Goal of the exercise →
No image is to be carried over; reproduce the rest of the listing word for word.

Dataset content →
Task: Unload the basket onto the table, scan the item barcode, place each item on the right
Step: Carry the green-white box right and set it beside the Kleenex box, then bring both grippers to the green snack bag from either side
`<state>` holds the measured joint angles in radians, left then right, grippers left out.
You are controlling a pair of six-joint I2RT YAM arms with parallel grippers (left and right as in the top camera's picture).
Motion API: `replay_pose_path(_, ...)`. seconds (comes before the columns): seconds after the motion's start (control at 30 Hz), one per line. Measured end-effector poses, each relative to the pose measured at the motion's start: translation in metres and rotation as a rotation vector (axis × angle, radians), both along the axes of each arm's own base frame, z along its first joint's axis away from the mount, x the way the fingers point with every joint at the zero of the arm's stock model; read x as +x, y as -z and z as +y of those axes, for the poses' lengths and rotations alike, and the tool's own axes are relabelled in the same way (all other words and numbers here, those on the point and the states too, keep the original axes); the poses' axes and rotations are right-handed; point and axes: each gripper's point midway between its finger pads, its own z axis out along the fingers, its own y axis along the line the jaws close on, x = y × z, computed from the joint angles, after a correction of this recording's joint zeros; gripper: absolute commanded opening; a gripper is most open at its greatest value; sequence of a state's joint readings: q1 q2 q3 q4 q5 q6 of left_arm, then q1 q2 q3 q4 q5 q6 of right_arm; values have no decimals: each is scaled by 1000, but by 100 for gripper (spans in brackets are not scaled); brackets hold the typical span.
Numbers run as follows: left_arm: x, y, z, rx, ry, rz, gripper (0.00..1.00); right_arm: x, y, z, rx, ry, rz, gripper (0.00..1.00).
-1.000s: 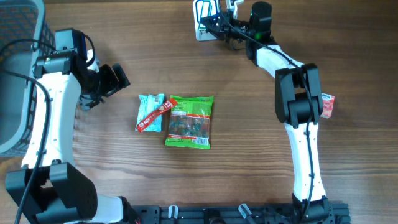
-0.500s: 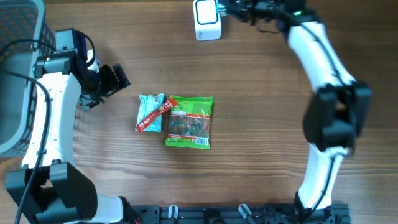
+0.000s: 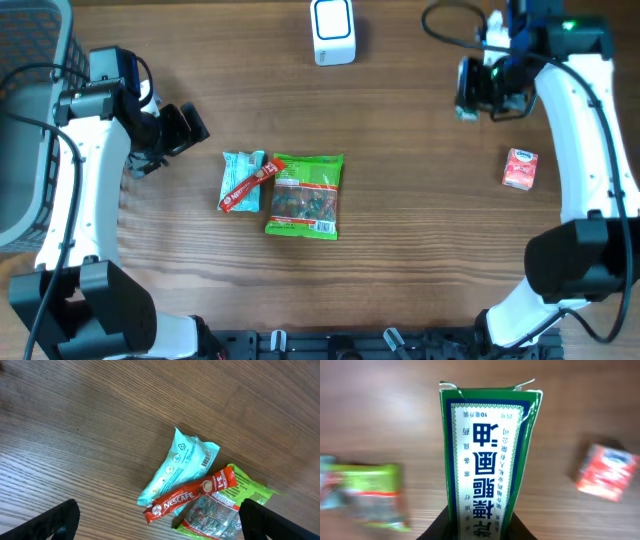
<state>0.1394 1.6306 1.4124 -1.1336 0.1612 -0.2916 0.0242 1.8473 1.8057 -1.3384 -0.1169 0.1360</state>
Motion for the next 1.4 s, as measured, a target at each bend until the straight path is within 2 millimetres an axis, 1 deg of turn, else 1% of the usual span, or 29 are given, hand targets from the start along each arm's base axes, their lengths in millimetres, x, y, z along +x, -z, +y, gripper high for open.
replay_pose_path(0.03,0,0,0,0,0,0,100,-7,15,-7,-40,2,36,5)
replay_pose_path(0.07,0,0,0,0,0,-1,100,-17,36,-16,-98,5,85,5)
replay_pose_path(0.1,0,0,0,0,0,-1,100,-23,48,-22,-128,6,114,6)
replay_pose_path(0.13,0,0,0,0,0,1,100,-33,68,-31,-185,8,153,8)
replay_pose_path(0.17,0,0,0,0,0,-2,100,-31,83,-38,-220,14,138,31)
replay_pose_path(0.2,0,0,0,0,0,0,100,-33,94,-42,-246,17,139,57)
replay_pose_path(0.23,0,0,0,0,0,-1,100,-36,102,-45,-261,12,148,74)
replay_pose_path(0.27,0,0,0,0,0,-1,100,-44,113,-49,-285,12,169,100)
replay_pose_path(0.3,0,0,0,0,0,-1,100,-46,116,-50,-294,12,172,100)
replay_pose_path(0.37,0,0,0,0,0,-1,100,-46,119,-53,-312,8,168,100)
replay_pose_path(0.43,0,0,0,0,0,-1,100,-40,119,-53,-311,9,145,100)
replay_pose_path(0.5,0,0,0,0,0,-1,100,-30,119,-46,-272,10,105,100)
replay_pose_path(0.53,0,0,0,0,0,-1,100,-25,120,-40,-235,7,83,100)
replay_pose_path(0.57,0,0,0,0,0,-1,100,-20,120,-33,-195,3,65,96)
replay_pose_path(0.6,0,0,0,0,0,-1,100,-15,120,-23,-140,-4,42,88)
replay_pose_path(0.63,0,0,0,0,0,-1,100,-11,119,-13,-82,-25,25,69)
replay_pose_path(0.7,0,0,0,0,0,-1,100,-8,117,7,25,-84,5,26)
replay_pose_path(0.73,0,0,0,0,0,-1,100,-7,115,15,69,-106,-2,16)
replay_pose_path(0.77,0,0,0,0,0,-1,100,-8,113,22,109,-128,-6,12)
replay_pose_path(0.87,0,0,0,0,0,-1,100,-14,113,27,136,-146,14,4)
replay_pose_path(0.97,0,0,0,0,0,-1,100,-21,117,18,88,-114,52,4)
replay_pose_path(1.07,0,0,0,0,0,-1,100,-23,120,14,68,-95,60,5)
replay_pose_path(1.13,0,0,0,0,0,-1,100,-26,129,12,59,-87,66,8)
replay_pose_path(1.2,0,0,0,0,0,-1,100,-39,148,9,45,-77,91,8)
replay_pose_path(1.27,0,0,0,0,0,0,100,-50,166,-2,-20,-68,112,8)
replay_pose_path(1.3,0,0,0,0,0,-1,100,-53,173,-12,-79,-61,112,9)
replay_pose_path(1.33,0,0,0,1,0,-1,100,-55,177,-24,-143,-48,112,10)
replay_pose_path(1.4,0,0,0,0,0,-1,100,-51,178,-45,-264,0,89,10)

The answer →
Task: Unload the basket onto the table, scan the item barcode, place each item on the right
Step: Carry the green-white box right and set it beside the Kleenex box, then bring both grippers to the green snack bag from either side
`<state>` holds the measured joint angles in radians, left then right, grippers left out.
You are controlling a pair of six-joint I2RT YAM arms with parallel grippers (left and right as in the top camera's picture).
Motion API: `replay_pose_path(_, ...)`. seconds (comes before the columns): seconds after the motion's start (control at 30 Hz), one per line. Measured end-effector poses, each relative to the pose measured at the motion's start: translation in metres and rotation as a rotation vector (axis × angle, radians), both along the axes of each arm's own base frame, z along its first joint's axis away from the mount, x the way the fingers point with every joint at the zero of the arm's stock model; read x as +x, y as -z and z as +y of those axes, for the poses' lengths and rotations alike, and the tool's own axes are relabelled in the same way (all other words and numbers here, those on the point and the states too, keep the original axes); the poses' axes and rotations are right-handed; point and axes: each gripper's point midway between its finger pads, its own z axis out along the fingers, its own y axis along the line the jaws close on, x = y × z, computed from the joint angles, after a correction of this recording's joint zeros; gripper: absolute commanded opening; a gripper is most open at its greatest value; sequence of a state's joint readings: q1 q2 q3 q4 q5 q6 of left_arm, then q1 q2 q3 q4 q5 q6 of right_arm; values have no decimals: each is scaled by 1000, but by 100 for gripper (spans in brackets are not scaled); brackets hold the typical span.
Numbers run as follows: left_arm: x, y, z, rx, ry, rz, gripper (0.00..1.00); right_arm: x, y, z, rx, ry, rz, gripper (0.00..1.00).
-1.000s: 
-0.500s: 
+0.000s: 
<state>0.1394 1.6306 1.4124 -1.1336 0.1612 -0.2916 0.0242 1.8473 1.8057 -1.3384 -0.1169 0.1360</state>
Motion for the next 1.4 s, as measured, a target at each bend until the straight path is within 2 millimetres an axis, 1 deg of turn, else 1% of the usual span, or 29 are given, hand targets from the start along each arm's base axes, their lengths in millimetres, x, y, z along +x, -z, +y, gripper high for open.
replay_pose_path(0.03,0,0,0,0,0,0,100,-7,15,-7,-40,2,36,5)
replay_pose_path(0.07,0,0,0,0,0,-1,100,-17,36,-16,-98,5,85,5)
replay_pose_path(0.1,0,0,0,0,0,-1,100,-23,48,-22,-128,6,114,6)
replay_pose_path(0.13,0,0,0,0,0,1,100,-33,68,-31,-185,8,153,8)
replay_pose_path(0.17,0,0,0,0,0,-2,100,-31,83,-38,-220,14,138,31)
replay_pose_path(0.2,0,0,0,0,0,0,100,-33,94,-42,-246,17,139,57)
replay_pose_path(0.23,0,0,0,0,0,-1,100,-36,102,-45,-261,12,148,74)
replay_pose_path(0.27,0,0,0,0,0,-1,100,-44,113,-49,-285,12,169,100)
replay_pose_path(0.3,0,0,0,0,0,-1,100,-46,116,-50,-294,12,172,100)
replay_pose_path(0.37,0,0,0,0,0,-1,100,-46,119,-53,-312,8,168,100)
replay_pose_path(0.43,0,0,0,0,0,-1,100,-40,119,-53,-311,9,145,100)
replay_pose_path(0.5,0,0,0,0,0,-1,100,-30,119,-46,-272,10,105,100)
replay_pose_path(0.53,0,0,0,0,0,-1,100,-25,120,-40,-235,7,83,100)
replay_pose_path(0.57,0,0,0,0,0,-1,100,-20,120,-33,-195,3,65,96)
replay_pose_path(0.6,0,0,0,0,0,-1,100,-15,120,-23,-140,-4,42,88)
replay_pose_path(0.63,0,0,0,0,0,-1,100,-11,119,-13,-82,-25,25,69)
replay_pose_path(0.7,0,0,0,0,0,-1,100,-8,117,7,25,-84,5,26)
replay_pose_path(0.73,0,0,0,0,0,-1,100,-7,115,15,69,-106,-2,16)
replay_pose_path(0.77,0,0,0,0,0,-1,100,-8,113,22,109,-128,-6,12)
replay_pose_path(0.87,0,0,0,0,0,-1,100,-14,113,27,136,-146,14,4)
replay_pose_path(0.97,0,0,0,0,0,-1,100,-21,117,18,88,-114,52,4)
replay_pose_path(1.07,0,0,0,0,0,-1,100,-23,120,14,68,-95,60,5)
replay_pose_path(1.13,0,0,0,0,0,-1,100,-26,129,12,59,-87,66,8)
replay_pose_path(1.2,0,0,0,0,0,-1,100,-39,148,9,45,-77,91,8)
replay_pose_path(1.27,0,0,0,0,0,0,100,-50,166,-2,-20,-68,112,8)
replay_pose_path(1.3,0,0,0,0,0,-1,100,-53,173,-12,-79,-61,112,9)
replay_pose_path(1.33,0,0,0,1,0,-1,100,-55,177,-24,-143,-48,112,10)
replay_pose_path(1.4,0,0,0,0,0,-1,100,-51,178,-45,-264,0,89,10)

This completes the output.